# [PROMPT]
Your task is to work out how many lines in the data that follows hold "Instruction" and to state that number alone.

(Stored entries)
+-------+
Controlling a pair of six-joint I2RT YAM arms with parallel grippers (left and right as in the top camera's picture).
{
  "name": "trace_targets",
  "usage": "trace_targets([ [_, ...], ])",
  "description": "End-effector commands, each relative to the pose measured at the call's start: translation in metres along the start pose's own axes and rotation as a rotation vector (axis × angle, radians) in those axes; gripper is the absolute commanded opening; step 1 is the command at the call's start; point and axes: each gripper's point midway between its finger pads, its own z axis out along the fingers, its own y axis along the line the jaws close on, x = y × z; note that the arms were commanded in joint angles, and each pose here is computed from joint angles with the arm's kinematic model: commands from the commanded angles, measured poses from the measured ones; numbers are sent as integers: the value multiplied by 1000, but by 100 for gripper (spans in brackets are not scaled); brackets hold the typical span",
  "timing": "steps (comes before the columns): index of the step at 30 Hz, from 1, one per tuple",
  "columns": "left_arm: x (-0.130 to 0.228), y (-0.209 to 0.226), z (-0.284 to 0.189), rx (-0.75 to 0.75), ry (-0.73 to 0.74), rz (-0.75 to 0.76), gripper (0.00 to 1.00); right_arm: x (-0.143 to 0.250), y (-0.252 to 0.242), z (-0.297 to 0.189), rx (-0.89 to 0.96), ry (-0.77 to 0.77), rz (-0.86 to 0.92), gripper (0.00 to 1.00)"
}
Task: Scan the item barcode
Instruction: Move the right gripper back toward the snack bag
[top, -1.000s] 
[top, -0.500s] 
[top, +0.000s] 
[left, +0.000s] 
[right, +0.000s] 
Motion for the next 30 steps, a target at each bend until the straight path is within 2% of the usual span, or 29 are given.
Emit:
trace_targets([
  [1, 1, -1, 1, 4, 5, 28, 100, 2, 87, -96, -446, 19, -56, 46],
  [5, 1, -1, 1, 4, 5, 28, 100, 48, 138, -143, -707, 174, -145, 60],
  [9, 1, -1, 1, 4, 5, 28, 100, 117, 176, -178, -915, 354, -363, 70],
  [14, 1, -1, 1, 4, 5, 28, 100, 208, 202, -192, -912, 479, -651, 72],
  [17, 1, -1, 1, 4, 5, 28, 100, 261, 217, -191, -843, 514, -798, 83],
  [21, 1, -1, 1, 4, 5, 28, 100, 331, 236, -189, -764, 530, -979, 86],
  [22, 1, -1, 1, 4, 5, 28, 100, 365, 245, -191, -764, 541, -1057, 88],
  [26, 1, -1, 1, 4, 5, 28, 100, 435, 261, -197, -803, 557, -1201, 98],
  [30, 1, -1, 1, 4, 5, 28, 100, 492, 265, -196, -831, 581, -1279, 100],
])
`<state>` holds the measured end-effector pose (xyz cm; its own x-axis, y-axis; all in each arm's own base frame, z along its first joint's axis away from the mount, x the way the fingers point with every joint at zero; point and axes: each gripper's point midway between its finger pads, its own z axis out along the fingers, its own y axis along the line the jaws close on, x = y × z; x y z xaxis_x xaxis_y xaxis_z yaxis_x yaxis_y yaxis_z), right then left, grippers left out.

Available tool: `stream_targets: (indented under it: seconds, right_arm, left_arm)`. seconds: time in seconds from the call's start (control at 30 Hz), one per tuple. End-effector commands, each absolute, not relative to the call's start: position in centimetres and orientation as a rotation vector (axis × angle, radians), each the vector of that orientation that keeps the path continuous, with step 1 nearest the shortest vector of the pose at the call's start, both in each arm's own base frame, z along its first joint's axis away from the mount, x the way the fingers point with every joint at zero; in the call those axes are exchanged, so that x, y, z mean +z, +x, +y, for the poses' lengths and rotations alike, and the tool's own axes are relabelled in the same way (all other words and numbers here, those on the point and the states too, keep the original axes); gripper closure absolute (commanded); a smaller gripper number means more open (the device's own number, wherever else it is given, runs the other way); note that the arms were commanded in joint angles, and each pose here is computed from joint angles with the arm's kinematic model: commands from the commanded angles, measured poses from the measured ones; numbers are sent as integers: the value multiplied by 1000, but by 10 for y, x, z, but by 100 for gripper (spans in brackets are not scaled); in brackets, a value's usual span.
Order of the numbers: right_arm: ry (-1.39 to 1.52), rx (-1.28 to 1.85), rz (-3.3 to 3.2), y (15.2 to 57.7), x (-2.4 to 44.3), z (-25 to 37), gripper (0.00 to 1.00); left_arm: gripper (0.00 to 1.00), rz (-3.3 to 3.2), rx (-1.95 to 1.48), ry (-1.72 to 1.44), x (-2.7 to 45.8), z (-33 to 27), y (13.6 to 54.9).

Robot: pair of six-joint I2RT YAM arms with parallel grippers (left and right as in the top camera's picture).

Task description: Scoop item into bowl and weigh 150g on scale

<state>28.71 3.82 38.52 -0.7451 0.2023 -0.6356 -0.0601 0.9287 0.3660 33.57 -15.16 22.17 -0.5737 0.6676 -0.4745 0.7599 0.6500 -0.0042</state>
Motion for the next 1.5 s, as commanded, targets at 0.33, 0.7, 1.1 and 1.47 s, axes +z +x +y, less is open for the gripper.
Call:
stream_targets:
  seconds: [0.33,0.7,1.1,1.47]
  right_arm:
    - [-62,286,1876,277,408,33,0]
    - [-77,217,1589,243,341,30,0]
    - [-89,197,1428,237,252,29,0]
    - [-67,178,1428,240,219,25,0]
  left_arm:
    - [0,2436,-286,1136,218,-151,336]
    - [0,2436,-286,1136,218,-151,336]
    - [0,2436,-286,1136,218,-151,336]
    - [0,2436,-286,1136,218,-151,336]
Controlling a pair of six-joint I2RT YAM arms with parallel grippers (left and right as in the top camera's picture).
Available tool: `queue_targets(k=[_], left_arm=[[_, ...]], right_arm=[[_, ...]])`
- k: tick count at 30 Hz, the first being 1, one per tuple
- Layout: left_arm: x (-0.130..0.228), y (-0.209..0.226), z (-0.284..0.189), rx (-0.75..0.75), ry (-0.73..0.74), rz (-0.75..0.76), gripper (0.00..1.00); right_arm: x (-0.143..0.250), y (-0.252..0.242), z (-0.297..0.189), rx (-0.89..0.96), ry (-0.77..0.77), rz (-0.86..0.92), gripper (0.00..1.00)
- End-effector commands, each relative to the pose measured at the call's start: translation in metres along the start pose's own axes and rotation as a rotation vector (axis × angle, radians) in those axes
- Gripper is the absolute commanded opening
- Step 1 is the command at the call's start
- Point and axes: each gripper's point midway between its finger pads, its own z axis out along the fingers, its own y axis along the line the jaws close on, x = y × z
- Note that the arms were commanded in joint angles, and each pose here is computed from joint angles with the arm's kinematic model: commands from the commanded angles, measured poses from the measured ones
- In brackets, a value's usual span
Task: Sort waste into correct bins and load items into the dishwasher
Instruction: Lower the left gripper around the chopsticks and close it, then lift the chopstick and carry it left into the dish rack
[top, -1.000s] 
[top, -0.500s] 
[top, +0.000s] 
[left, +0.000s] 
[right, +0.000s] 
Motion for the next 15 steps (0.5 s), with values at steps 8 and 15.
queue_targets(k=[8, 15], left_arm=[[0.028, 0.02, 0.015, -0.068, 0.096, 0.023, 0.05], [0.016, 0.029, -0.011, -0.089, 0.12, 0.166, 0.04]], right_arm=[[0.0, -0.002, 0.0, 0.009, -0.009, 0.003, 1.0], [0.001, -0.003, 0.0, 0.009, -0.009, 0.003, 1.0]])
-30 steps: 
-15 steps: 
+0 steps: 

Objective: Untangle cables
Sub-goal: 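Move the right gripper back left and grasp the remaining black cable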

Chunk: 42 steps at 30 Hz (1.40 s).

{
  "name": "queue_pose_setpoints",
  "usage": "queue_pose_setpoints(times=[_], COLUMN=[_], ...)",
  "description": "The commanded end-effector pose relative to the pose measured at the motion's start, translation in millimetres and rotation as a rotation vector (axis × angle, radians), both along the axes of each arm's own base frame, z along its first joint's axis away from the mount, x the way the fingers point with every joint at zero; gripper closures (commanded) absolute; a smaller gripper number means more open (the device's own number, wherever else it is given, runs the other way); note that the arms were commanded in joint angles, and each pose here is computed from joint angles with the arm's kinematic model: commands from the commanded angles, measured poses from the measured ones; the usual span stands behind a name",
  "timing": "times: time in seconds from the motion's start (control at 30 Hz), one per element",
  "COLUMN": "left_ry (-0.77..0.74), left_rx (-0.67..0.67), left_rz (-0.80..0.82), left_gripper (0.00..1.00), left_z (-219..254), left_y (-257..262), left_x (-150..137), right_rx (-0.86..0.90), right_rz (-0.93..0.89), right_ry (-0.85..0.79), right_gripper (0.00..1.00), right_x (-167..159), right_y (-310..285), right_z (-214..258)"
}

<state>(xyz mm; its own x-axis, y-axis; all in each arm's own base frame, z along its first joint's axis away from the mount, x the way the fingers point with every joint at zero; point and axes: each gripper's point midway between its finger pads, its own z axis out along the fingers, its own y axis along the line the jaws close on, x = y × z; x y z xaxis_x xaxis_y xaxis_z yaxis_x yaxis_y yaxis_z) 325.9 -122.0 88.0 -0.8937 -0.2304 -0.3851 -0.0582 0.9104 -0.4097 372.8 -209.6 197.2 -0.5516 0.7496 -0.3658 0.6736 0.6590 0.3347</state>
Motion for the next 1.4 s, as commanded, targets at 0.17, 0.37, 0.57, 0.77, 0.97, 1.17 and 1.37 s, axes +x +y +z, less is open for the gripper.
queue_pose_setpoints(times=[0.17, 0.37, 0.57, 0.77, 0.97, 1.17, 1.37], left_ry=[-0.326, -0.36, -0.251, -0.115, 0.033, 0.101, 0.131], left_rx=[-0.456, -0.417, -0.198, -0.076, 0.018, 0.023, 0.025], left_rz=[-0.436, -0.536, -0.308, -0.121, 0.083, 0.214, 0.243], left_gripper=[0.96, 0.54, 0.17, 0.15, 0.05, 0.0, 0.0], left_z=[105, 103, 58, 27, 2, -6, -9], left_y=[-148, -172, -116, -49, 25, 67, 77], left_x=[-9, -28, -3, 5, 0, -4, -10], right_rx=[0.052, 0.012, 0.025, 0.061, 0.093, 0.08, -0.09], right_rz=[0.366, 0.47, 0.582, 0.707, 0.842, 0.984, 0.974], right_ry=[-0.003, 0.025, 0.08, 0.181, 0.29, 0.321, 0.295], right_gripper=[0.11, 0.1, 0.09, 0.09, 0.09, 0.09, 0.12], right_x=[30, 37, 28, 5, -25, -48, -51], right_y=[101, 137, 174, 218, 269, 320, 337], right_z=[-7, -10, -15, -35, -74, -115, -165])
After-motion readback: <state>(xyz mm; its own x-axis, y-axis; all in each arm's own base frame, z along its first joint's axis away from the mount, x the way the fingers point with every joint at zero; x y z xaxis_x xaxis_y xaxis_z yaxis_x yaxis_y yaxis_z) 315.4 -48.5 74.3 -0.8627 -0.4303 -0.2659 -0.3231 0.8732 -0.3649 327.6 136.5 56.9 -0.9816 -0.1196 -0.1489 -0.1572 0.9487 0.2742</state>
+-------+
# [RESPONSE BOX]
2